Los hechos se remontan a mayo de 2022, cuando las dos adolescentes, tuteladas por la Generalidad, se escaparon del centro de menores donde residían. Aquella misma tarde conocieron a tres jóvenes —dos de ellos hoy absueltos y un tercero aún en paradero desconocido— en una estación de metro de Valencia.

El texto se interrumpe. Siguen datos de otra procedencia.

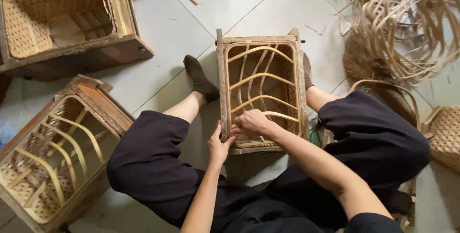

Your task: The person sits on the floor fitting curved bamboo ribs into a woven basket frame held in a wooden jig. They press the ribs into place, tap them with a hammer, apply glue from a squeeze bottle along the rim, and reposition the basket while seating the strips.

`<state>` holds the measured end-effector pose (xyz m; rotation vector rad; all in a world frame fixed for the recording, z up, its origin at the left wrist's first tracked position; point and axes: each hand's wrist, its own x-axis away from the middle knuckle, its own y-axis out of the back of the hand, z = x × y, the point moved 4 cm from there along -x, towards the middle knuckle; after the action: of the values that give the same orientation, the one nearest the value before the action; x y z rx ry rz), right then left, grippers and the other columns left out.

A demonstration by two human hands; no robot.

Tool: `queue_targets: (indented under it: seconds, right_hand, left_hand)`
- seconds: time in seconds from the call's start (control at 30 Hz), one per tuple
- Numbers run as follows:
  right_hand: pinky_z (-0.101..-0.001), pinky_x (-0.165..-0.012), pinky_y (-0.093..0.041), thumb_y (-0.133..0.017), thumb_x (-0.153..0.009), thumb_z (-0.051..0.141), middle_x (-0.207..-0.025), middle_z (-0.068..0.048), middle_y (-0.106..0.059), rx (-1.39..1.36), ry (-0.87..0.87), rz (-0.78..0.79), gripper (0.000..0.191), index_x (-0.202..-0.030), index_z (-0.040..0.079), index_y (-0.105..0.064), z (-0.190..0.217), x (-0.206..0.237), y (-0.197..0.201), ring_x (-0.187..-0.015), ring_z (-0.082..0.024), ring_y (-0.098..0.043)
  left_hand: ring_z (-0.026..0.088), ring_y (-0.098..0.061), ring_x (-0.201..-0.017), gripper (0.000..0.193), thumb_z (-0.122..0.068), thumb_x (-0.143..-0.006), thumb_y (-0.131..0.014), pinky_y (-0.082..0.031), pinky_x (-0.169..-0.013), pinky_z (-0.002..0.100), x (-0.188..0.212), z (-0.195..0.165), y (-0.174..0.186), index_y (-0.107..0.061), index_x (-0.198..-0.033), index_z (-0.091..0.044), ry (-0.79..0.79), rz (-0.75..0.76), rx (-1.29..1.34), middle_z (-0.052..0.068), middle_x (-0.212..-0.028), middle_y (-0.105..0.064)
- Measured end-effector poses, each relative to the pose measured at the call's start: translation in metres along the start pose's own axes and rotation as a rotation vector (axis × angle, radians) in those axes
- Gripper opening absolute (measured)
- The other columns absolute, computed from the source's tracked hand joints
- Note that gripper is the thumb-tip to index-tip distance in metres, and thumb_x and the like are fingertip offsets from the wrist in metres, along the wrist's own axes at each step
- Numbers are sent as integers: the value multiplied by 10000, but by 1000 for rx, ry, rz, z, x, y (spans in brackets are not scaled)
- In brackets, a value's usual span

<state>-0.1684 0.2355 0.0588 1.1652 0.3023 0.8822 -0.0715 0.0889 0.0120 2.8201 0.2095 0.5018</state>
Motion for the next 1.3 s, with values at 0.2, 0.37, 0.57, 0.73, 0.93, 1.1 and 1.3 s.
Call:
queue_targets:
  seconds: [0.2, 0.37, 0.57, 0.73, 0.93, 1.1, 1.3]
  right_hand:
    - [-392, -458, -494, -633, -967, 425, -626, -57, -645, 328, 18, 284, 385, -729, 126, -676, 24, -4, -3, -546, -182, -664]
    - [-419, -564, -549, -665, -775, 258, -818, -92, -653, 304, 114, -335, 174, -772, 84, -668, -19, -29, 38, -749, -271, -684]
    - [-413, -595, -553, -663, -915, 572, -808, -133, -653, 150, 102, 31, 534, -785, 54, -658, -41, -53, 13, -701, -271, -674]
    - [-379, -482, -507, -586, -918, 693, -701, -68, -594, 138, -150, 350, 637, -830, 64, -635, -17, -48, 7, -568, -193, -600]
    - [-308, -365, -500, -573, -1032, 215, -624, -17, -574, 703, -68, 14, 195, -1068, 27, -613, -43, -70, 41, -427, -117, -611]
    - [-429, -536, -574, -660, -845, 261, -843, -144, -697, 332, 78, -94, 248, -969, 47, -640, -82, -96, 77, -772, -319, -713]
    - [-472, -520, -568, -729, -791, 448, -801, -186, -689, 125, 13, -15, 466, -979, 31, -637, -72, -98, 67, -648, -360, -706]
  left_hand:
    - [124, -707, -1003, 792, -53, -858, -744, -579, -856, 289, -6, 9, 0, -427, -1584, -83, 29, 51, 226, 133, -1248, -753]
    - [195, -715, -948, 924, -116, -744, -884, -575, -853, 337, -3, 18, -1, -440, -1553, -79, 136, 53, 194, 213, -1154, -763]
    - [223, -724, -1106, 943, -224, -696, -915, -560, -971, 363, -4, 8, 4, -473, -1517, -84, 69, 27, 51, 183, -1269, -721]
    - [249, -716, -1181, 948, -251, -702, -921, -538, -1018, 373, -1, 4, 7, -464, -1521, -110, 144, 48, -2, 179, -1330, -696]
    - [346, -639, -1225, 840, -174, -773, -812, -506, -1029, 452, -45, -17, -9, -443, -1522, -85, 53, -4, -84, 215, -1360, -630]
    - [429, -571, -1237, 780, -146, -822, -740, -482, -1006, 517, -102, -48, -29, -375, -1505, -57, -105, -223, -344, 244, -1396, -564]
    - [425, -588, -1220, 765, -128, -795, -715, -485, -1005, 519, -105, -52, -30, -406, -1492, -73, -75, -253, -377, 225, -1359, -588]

Tras conversar y compartir contactos por redes sociales, quedaron más tarde para verse de nuevo.
Según el relato de la sentencia, los jóvenes, de entre 18 y 19 años en aquel momento, invitaron a las chicas a comprar alcohol en un supermercado y después se dirigieron a un hotel cercano al Palacio de Congresos. Allí, uno de ellos había reservado una habitación. La Audiencia considera probado que las menores accedieron voluntariamente a acompañarlos y mantuvieron relaciones sexuales consentidas con dos de los jóvenes.
En un inicio, el Ministerio Fiscal solicitaba penas de hasta 17 años de prisión para el principal acusado, y de entre ocho años y medio y diez años para los otros dos implicados. Sin embargo, durante el juicio, tanto la Fiscalía como las acusaciones retiraron la alegación de que las relaciones se produjeran «en contra de la voluntad» de las menores, lo que resultó determinante para la absolución.
El tribunal aplicó así la eximente de proximidad en edad y madurez prevista en la normativa española, que permite no castigar penalmente las relaciones consentidas cuando el autor y la víctima se encuentran en un rango de desarrollo físico y psicológico similar, aun cuando la persona más joven no haya alcanzado la edad legal de consentimiento sexual (16 años).
El tercero de los investigados, sobre el que pesaba la acusación más grave por haber tenido supuestamente un papel principal en los hechos, no compareció ante el tribunal y sigue actualmente en busca y captura.